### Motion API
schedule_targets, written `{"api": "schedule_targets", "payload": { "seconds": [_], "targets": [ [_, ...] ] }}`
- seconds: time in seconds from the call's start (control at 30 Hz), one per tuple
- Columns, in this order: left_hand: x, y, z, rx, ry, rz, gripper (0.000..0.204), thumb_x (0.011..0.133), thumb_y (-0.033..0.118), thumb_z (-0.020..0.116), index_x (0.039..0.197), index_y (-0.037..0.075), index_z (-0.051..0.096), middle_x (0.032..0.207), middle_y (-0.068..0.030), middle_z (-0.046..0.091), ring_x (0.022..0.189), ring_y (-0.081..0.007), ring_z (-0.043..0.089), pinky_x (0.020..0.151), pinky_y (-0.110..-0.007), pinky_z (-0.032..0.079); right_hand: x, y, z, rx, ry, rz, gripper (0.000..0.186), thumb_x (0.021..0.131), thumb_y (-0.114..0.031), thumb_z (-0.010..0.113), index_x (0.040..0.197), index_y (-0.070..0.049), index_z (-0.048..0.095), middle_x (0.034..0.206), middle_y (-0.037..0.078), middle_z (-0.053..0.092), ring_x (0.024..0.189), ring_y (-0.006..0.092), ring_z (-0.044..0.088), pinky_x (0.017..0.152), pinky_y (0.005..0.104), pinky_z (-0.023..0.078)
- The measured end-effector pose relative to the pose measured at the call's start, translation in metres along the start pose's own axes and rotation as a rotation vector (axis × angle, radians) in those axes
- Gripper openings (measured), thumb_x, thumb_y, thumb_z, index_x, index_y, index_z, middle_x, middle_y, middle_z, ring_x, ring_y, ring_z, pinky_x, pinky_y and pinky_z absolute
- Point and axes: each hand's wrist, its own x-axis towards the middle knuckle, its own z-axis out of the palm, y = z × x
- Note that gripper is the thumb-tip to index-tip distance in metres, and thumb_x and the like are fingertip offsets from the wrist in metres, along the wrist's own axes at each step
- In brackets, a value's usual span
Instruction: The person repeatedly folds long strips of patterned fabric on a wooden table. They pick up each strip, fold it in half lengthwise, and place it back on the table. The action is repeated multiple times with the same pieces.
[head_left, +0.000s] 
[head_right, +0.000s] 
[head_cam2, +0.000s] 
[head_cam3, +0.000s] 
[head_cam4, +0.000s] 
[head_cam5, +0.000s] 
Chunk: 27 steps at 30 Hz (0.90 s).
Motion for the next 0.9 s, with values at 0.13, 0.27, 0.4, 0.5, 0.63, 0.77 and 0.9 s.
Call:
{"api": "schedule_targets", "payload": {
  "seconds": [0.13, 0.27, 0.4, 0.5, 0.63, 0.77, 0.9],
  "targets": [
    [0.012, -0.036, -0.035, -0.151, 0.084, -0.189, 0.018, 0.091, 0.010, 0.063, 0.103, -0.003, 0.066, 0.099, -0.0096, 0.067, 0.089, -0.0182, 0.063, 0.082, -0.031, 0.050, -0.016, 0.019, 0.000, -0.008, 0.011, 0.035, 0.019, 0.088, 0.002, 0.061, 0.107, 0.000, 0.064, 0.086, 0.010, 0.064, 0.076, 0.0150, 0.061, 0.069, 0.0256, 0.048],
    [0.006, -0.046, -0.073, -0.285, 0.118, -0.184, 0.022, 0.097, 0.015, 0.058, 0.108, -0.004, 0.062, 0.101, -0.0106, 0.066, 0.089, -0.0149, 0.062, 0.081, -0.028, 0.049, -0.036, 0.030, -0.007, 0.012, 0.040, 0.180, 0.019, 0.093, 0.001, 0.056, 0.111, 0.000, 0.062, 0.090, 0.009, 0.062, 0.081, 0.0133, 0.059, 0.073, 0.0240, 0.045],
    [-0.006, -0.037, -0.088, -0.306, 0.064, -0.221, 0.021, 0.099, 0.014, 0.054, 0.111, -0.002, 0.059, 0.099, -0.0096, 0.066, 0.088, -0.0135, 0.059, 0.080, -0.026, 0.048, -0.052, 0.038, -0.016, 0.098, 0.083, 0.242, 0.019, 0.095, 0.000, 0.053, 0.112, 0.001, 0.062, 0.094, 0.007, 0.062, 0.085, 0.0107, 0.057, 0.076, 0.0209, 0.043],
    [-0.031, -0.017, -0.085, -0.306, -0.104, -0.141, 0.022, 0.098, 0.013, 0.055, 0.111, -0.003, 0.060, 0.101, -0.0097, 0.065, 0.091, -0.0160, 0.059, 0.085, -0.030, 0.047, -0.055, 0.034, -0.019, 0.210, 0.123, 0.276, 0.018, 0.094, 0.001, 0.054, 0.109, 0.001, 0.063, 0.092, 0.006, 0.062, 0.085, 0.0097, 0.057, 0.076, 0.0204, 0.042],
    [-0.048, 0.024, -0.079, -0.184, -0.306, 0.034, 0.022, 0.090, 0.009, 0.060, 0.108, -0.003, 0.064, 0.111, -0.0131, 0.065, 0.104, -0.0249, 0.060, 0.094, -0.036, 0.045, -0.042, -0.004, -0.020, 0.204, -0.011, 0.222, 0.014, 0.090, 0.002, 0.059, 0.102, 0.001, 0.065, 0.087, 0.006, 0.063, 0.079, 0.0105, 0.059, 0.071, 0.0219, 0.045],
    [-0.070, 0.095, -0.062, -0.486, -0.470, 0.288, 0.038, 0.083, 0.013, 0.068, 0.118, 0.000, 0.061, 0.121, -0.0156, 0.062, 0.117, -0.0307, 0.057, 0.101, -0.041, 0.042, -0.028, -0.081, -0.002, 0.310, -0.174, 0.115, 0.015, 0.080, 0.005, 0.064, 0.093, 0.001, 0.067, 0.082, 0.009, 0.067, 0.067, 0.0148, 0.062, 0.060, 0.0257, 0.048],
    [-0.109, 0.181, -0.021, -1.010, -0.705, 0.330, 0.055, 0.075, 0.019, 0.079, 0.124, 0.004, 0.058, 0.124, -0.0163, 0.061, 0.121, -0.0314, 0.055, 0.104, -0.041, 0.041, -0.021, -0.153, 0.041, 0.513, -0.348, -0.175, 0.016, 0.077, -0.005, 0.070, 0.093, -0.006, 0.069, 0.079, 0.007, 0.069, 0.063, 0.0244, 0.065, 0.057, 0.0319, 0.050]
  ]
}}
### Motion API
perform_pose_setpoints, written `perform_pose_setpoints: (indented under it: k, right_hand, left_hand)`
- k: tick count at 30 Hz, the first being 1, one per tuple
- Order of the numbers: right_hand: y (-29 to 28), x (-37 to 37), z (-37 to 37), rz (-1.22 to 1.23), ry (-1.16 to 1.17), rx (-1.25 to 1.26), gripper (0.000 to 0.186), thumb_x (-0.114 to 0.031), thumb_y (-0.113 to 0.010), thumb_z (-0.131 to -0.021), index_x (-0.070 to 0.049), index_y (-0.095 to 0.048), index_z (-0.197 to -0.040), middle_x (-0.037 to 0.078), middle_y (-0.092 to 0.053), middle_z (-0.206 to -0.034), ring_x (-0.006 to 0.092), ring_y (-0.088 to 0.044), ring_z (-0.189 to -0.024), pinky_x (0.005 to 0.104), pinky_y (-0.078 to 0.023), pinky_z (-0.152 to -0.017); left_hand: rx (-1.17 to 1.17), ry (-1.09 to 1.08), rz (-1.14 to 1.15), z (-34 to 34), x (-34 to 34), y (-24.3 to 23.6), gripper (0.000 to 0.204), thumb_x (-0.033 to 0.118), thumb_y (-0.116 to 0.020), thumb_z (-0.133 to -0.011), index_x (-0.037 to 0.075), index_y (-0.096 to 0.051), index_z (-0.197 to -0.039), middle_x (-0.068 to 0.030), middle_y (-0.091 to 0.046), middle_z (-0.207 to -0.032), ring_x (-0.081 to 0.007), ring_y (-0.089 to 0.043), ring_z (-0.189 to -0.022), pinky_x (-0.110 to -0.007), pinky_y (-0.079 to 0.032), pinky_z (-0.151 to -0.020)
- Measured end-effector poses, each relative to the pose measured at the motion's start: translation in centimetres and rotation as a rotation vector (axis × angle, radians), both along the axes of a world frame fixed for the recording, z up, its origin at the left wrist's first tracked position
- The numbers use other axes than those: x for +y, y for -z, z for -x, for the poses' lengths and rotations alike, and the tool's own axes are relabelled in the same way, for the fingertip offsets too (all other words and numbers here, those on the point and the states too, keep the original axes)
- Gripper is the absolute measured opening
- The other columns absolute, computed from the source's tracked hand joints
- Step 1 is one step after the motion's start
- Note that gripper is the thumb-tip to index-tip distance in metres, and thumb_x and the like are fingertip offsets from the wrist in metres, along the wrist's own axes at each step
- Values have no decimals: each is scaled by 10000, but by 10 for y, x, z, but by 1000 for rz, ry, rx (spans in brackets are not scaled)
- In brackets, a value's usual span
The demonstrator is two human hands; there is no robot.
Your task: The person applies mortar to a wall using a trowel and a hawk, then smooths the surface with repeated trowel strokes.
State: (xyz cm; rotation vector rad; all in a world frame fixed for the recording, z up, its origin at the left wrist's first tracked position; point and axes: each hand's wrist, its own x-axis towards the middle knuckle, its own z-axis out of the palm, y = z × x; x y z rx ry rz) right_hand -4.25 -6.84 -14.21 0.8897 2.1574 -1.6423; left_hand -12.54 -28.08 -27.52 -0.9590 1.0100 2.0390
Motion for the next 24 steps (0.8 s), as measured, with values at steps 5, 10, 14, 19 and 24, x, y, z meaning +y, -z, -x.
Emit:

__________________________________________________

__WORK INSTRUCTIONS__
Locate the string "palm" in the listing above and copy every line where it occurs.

__WRITTEN REPLY__
- Point and axes: each hand's wrist, its own x-axis towards the middle knuckle, its own z-axis out of the palm, y = z × x
State: (xyz cm; rotation vector rad; all in a world frame fixed for the recording, z up, its origin at the left wrist's first tracked position; point and axes: each hand's wrist, its own x-axis towards the middle knuckle, its own z-axis out of the palm, y = z × x; x y z rx ry rz) right_hand -4.25 -6.84 -14.21 0.8897 2.1574 -1.6423; left_hand -12.54 -28.08 -27.52 -0.9590 1.0100 2.0390

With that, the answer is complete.